The survey’s main indicator − a composite of responses to such things as sales, hiring and investment intentions – fell slightly from the previous survey in January, but remains at a high level.

Labour pressures are “evident” in most regions of the country, the bank said.

The mainly bullish report strengthens the case for another rate hike in the coming months. But investors and many analysts are betting the central bank’s next move will be in July, rather than at its next scheduled rate announcement on April 18 or in May. The odds of a rate hike next week stand at 21.5 per cent but rise to 72.3 per cent for July, according to Bloomberg’s interest-rate probability tracker.

The bank has already raised its key interest rate three times since last June. It now stands at 1.25 per cent.

The Canadian dollar gained nearly a half cent to 78.68 US cents after the survey’s release.

“The bank has its work cut out for it,” Toronto-Dominion Bank economist Brian DePratto said. “It is clear they will raise rates again, but the question is when and how rapidly.”

Yes, businesses are confident, unemployment is lower than it’s been since the 1970s and inflation is now running slightly above the central bank’s 2-per-cent target. But that is tempered by an economy that has been slowing down in recent months, plus rising concerns about a global trade war and the uncertain future of the North American free-trade agreement.

Royal Bank of Canada economist Nathan Janzen questioned the upbeat tone of the survey, particularly its read on investment intentions. “Other surveys, as well as our own tracking of company plans, have not been so optimistic about overall business investment,” Mr. Janzen said.

The conflicting economic data make it more difficult to interpret the significance of the survey, which is based on responses from 100 companies that roughly mirror the makeup of the Canadian economy.

“This is only a survey, and it remains to be seen if the opinions expressed here are borne out in hard data, which have yet to provide any clear direction,” Canadian Imperial Bank of Canada economist Royce Mendes said in a research note.​

Canada’s economy has slowed down after a burst of activity in the second half of last year. Many economists say GDP will grow just 1.5 per cent in the first quarter of this year, or a full percentage point slower that the Bank of Canada predicted in its fall forecast.

But inflation has picked up, reaching an annual rate of 2.2 per cent in February – the highest level in three years. And the jobless rate has continued to fall in recent months to reach 5.8 per cent in March.

Nearly half of companies surveyed – 48 per cent – reported stronger sales growth in the past year, while 43 per cent say sales growth will be stronger in the next 12 months.

Even plans to invest, which dipped a bit in the latest survey, remain strong.
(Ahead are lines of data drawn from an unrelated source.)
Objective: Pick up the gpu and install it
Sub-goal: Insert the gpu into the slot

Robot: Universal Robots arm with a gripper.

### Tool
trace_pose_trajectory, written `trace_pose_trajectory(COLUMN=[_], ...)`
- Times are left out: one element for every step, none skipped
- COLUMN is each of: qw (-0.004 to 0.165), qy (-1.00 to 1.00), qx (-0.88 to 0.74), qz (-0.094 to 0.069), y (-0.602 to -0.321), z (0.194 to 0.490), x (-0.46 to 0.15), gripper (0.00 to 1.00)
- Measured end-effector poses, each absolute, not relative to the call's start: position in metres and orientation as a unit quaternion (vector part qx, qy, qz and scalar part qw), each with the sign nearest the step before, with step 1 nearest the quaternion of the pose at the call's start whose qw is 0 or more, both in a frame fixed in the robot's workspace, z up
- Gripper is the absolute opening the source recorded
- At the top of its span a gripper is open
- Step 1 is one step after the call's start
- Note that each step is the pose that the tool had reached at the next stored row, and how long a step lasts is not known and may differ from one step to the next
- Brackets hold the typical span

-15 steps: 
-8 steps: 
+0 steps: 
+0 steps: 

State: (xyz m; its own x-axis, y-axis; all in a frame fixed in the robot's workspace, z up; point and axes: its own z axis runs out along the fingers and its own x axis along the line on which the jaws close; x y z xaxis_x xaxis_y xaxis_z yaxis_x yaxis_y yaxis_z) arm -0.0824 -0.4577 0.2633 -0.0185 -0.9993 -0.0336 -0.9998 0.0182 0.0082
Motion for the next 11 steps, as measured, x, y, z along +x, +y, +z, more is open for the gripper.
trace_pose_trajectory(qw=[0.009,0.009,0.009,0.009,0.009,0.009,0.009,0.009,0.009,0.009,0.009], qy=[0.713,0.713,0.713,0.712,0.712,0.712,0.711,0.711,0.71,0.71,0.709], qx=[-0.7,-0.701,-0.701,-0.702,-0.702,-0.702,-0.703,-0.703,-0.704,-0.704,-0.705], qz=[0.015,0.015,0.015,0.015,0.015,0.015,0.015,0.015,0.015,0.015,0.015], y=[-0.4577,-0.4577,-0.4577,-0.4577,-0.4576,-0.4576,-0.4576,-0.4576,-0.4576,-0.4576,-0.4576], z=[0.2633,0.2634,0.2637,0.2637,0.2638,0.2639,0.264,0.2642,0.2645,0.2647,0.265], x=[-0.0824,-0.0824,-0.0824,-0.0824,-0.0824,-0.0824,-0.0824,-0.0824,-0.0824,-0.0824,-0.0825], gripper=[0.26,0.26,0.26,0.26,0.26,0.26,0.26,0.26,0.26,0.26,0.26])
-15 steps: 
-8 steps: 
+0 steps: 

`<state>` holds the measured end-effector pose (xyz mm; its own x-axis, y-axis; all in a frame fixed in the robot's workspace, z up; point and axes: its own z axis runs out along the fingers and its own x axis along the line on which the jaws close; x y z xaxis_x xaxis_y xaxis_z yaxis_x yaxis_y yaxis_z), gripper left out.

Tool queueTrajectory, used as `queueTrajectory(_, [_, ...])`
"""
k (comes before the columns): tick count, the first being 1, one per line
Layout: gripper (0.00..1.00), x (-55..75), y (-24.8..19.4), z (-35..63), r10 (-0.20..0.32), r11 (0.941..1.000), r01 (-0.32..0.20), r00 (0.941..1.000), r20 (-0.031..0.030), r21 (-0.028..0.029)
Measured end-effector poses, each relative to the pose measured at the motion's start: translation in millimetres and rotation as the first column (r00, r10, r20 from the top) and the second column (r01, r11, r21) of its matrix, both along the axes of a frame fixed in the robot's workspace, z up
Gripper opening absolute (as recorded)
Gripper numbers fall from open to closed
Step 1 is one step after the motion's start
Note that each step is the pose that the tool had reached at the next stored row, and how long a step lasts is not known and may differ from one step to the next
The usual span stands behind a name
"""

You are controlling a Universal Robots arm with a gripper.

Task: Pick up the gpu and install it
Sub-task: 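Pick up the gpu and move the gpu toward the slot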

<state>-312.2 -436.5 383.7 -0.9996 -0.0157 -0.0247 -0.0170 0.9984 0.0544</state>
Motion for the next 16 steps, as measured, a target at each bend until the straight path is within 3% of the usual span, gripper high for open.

Forty-four per cent of businesses plan to boost spending on machinery and equipment in the year ahead, versus 21 per cent who expect to invest less and 35 per cent reporting no change.

Hiring intentions edged up a bit from the previous survey. More than half of companies – 54 per cent – plan to add workers over the next year. That compares with 9 per cent who expect to have fewer workers and 37 per cent who anticipate no change.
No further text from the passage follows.